Adjustable versus fixed loans
A fixed-rate loan features the same payment amount for the entire duration of your loan. Your property taxes increase, or rarely, decrease, and your insurance rates might vary as well. But generally payment amounts on a fixed-rate mortgage will be very stable.
When you first take out a fixed-rate loan, most of your payment is applied to interest. The amount applied to principal goes up slowly every month.
You might choose a fixed-rate loan to lock in a low rate. Borrowers select these types of loans because interest rates are low and they want to lock in this low rate. For homeowners who have an ARM now, refinancing into a fixed-rate loan can provide greater consistency in monthly payments. If you currently have an Adjustable Rate Mortgage (ARM), we can assist you in locking a fixed-rate at the best rate currently available. Call Executive Lending Group at (405) 822-1957 for details.
There are many different types of Adjustable Rate Mortgages. Generally, the interest rates on ARMs are based on an outside index. A few of these are: the 6-month Certificate of Deposit (CD) rate, the one-year rate on Treasure Securities, the Federal Home Loan Bank's 11th District Cost of Funds Index (COFI), or others.
Most ARMs are capped, which means they can't go up over a specified amount in a given period. Some ARMs won't increase more than two percent per year, regardless of the underlying interest rate. Your loan may have a "payment cap" that instead of capping the interest directly, caps the amount that the payment can go up in one period. Almost all ARMs also cap your interest rate over the duration of the loan period.
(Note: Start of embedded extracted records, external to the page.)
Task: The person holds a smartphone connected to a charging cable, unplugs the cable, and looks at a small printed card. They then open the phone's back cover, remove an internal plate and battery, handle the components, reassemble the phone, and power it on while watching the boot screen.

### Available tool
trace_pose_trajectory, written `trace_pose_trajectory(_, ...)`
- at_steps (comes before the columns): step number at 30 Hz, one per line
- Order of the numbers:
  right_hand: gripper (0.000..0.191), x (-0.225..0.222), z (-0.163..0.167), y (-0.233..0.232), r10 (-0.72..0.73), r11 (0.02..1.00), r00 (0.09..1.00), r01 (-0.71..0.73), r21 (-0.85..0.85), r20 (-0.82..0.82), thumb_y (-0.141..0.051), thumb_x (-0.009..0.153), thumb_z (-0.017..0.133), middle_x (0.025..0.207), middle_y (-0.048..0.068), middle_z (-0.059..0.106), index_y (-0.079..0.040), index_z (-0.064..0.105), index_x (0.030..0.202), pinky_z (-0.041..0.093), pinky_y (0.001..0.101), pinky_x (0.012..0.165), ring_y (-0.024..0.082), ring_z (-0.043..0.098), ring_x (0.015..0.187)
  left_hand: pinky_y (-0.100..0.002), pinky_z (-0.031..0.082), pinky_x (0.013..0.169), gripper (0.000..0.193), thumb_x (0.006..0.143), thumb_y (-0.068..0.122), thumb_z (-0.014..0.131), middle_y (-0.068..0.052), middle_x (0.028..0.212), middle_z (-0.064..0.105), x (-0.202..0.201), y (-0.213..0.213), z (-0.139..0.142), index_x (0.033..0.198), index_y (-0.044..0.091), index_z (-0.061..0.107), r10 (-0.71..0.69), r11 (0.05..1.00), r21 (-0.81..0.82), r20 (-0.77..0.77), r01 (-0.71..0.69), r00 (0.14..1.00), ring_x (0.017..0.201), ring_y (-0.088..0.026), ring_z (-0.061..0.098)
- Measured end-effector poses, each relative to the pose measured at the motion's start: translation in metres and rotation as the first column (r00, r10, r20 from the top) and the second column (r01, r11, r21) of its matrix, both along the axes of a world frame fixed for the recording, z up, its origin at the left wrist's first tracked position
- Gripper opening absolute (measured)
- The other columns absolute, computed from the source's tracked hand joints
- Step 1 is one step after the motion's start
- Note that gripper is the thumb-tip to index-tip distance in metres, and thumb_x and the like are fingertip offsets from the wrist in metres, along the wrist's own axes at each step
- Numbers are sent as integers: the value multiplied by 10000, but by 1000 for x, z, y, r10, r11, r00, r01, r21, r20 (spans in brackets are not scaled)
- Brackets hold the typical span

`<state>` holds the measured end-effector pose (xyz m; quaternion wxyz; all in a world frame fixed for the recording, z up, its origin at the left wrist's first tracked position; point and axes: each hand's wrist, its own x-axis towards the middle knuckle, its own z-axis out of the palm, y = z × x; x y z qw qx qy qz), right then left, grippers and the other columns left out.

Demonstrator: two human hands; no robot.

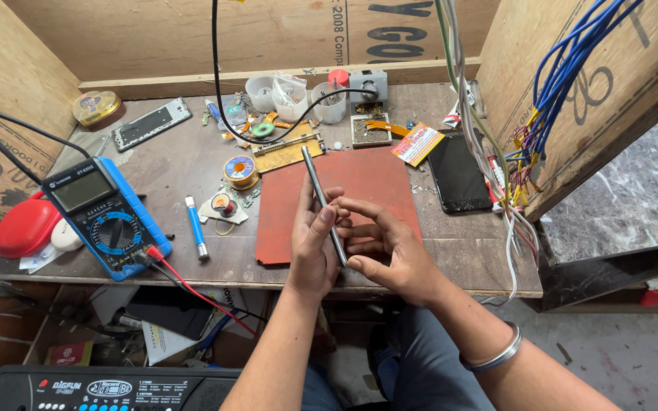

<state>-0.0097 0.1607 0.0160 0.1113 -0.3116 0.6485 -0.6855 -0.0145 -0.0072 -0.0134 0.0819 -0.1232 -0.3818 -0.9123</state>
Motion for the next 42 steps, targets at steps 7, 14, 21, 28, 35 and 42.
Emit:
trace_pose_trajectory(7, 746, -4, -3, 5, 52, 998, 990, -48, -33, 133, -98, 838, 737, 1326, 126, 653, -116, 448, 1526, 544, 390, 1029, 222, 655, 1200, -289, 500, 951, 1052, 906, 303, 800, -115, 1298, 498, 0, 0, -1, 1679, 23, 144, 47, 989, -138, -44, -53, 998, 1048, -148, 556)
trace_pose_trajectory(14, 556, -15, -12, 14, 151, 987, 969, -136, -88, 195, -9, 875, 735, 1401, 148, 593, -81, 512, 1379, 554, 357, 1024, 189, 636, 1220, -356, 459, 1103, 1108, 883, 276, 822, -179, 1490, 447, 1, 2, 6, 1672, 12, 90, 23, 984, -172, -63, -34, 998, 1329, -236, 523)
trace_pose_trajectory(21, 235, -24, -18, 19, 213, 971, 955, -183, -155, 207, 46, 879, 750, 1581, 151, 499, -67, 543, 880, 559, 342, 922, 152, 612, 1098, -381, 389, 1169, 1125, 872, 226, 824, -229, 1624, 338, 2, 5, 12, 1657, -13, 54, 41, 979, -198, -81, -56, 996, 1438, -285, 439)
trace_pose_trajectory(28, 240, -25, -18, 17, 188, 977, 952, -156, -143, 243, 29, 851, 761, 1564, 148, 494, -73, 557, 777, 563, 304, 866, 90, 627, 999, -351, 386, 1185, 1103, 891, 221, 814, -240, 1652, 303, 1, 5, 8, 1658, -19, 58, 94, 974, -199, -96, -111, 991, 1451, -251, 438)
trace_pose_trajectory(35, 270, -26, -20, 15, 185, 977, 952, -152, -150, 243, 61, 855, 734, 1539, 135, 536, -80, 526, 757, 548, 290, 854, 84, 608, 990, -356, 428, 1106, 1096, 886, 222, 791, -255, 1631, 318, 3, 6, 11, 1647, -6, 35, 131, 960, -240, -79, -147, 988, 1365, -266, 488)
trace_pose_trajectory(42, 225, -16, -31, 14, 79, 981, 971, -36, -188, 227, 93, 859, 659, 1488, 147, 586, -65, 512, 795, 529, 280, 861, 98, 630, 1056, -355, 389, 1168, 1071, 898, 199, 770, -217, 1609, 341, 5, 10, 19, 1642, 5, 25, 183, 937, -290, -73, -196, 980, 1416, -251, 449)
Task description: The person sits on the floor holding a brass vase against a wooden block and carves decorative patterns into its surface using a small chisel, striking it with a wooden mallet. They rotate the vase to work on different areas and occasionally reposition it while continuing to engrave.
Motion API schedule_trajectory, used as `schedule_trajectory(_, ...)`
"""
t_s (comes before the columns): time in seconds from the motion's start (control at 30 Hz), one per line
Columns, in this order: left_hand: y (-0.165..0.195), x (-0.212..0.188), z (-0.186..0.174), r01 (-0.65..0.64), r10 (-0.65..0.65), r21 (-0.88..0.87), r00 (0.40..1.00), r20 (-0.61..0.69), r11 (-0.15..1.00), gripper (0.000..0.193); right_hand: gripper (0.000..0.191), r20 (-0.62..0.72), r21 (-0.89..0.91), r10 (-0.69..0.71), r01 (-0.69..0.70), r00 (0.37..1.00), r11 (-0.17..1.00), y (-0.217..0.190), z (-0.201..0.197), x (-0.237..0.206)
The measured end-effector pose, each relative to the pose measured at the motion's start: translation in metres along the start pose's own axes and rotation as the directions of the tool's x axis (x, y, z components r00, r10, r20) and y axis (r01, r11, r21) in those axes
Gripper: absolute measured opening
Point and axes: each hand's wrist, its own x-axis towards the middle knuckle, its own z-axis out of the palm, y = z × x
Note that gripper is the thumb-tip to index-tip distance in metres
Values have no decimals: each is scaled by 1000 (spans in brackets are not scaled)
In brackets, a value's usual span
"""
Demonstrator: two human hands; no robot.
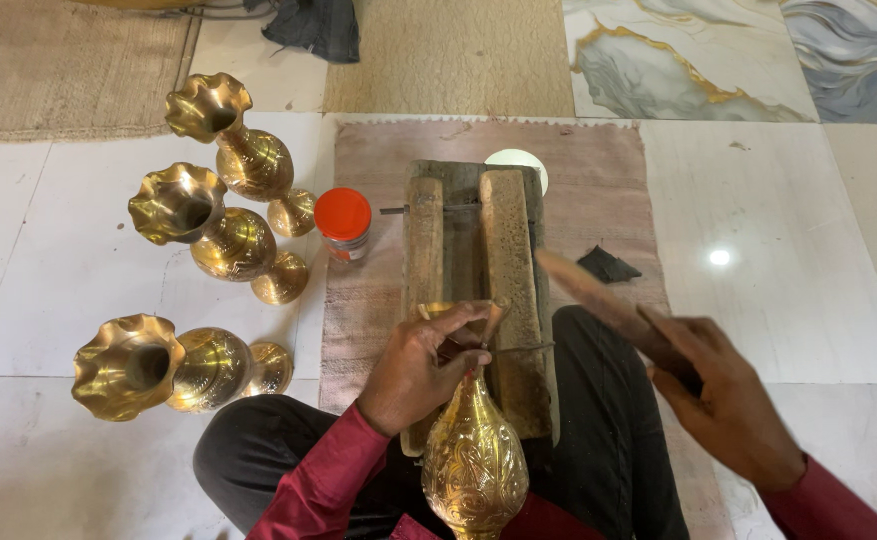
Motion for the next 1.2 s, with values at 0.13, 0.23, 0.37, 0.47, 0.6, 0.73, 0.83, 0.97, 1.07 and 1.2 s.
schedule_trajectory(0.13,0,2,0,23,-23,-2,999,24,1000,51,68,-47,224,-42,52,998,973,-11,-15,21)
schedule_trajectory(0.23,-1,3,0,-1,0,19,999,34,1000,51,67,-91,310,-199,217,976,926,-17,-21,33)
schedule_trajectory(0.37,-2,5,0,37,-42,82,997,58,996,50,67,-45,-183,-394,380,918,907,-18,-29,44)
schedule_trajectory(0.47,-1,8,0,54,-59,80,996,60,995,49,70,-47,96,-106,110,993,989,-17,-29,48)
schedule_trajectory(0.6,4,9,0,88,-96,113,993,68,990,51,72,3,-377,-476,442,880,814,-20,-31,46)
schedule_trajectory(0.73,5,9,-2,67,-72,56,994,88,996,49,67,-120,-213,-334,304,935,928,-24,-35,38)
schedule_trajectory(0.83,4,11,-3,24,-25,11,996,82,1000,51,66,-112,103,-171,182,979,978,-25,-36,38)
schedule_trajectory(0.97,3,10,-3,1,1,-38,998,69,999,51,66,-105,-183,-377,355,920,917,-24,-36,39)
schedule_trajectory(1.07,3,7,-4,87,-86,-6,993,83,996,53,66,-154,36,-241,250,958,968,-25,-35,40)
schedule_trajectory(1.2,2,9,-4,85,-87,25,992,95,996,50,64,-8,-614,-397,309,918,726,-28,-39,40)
ARMs most often have the lowest, most attractive rates toward the start of the loan. They guarantee the lower interest rate for an initial period that varies greatly. You've likely read about 5/1 or 3/1 ARMs. In these loans, the introductory rate is fixed for three or five years. After this period it adjusts every year. These kinds of loans are fixed for 3 or 5 years, then they adjust. Loans like this are best for people who expect to move within three or five years. These types of ARMs most benefit borrowers who will move before the initial lock expires.
Most borrowers who choose ARMs do so when they want to get lower introductory rates and don't plan to remain in the home for any longer than the introductory low-rate period. ARMs can be risky in a down market because homeowners could be stuck with increasing rates if they cannot sell their home or refinance at the lower property value.